The Cello Concerto in D major is Arthur Sullivan's only concerto and was one of his earliest large-scale works. It was written for the Italian cellist Alfredo Piatti and premiered on 24 November 1866 at the Crystal Palace, London, with August Manns conducting. After this, it was performed only a few times. The score was not published, and the manuscript was destroyed in a fire in the 1960s, but the full score was reconstructed by the conductors Sir Charles Mackerras and David Mackie in the 1980s. Their version was premiered and published in 1986.

The work is rarely heard in the concert hall, but it has been recorded by EMI Classics and others. There are three movements: Allegro moderato; Andante espressivo; and Finale: molto vivace.

Sullivan embarked on his composing career in the 1860s with a series of ambitious works, interspersed with hymns, parlour songs and other light pieces. At the concert at which the 23-year-old Sullivan's Irish Symphony was first performed in April 1866, the Italian cellist Alfredo Piatti played the Schumann Cello Concerto. Piatti's playing prompted Sullivan to compose a new concerto for him.

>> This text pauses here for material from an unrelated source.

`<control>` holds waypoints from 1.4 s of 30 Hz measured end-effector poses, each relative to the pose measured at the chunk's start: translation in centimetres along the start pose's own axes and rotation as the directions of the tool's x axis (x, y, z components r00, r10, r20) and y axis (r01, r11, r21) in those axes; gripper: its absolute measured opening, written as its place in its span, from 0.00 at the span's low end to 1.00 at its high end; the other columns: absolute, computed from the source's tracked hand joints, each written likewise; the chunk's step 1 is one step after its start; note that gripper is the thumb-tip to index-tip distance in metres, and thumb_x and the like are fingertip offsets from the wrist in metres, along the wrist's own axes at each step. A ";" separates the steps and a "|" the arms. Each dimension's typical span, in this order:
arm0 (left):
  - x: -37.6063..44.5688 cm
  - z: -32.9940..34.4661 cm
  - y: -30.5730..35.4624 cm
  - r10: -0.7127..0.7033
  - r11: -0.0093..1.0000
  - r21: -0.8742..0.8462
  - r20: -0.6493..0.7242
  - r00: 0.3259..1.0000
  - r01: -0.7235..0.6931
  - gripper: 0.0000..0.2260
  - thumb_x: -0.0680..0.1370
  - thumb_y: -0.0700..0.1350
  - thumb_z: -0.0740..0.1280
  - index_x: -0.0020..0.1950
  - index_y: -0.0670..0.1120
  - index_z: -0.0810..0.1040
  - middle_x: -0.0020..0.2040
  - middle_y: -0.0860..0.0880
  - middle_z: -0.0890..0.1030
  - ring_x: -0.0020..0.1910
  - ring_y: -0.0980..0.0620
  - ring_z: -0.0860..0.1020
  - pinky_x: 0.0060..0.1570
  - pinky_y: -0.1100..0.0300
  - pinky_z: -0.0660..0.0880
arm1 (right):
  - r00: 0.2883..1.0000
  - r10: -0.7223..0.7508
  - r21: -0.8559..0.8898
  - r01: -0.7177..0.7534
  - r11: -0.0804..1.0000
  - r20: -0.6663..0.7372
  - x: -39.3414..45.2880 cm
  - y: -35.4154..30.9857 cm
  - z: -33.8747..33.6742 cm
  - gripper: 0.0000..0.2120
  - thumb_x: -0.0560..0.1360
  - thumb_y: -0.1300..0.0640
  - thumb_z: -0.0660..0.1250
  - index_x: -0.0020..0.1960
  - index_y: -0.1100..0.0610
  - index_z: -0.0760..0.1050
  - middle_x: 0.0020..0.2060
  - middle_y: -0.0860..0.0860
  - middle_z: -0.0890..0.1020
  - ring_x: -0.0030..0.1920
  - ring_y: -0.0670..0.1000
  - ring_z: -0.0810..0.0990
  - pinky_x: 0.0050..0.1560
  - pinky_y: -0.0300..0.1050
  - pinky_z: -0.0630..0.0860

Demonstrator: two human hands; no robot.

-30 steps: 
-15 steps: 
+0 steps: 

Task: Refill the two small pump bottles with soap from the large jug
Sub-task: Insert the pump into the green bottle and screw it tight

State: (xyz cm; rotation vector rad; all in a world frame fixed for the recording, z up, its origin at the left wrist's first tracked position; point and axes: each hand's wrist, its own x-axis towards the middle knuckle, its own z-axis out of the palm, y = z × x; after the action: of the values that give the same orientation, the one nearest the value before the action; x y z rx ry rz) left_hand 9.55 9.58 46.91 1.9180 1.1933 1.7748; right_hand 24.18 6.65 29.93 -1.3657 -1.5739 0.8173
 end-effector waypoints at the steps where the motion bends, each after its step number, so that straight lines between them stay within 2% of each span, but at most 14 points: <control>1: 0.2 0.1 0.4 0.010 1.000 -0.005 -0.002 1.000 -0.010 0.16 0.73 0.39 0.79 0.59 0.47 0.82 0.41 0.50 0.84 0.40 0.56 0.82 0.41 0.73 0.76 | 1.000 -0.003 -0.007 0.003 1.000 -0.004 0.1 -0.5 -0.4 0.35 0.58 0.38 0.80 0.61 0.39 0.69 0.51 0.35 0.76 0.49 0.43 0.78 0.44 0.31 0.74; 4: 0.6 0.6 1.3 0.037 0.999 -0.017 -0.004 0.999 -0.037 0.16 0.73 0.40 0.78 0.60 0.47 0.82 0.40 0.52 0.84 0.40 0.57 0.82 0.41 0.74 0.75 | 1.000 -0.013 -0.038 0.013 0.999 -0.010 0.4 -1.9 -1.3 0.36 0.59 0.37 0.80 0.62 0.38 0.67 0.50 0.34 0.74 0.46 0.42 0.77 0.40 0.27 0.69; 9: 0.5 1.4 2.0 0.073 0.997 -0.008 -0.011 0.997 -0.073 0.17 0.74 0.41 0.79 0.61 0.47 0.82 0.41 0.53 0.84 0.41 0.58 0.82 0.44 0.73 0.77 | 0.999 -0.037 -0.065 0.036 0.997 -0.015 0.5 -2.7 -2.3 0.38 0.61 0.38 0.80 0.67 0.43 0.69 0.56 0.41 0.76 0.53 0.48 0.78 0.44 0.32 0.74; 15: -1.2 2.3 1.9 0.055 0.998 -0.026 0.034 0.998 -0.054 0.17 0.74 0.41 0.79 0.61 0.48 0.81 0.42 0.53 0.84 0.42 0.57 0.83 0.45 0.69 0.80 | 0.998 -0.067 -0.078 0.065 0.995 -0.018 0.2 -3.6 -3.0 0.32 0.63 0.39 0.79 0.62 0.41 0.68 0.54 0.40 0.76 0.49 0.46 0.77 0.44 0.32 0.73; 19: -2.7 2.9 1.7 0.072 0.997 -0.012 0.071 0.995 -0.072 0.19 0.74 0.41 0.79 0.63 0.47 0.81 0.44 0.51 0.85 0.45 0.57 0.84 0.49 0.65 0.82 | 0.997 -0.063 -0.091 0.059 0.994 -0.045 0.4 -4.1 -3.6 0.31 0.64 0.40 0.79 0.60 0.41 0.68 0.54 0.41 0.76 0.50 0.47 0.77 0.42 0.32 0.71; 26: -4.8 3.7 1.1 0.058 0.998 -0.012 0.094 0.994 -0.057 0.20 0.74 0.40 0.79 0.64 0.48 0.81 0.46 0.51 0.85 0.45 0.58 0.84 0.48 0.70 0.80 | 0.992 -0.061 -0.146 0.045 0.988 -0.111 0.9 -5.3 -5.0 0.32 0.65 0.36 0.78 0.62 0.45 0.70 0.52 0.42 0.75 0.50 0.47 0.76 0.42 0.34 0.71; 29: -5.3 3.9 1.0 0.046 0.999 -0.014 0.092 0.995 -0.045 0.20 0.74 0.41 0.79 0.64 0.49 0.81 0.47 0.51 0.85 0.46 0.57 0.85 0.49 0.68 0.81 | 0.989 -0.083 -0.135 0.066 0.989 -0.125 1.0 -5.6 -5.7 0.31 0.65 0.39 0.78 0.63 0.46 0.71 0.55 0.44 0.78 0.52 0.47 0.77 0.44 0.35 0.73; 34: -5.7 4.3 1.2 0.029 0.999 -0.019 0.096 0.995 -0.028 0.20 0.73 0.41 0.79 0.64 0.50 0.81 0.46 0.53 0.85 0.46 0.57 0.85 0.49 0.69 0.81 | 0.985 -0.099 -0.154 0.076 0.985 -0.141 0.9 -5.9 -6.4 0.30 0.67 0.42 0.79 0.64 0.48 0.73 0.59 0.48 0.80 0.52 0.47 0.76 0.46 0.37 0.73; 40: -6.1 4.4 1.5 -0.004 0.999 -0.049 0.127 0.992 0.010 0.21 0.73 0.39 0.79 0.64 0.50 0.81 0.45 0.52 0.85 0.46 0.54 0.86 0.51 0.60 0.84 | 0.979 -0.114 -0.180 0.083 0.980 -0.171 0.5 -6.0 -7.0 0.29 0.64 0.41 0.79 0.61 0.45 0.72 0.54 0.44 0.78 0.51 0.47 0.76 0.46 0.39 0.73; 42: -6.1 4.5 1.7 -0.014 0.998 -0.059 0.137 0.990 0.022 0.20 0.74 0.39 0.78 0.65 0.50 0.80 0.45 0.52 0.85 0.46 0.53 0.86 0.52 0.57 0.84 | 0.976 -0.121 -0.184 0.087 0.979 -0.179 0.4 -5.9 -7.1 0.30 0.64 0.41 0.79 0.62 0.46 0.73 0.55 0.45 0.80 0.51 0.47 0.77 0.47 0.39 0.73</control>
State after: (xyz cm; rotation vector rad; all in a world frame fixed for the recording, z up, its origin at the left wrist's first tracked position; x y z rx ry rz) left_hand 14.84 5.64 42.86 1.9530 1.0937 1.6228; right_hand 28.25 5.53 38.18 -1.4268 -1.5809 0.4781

The concerto was first performed on 24 November 1866 at the Crystal Palace, London, with August Manns conducting. Reviewing the first performance, The Times called the work not a concerto, but a concertino, and although the paper looked forward to further performances, it added, "meanwhile we warn Mr. Sullivan that the present hopes of musical England rest in him." There were few cello concertos in the repertoire in the 1860s. Those by Dvořák (1895), Saint-Saëns (1872 and 1902), Elgar (1919) and Shostakovich (1959 and 1966) were yet to come; concertos from earlier centuries such as those of Vivaldi and Haydn had fallen into neglect. Even the Schumann, composed sixteen years before Sullivan's, was far from a regular repertoire piece at the time. Nonetheless, there were only two more complete performances of Sullivan's concerto during his lifetime. Piatti played the work in Edinburgh on 17 December 1866, and there was an amateur performance in London in February 1887. The first two movements were played at a Covent Garden promenade concert in October 1873, conducted by the composer, with Walter Pettit as soloist. Sullivan's biographer Arthur Jacobs considers it remarkable that the work fell into neglect, surmising that Sullivan or Piatti, or both, decided that it was unsatisfactory, possibly because of the brevity of the first movement.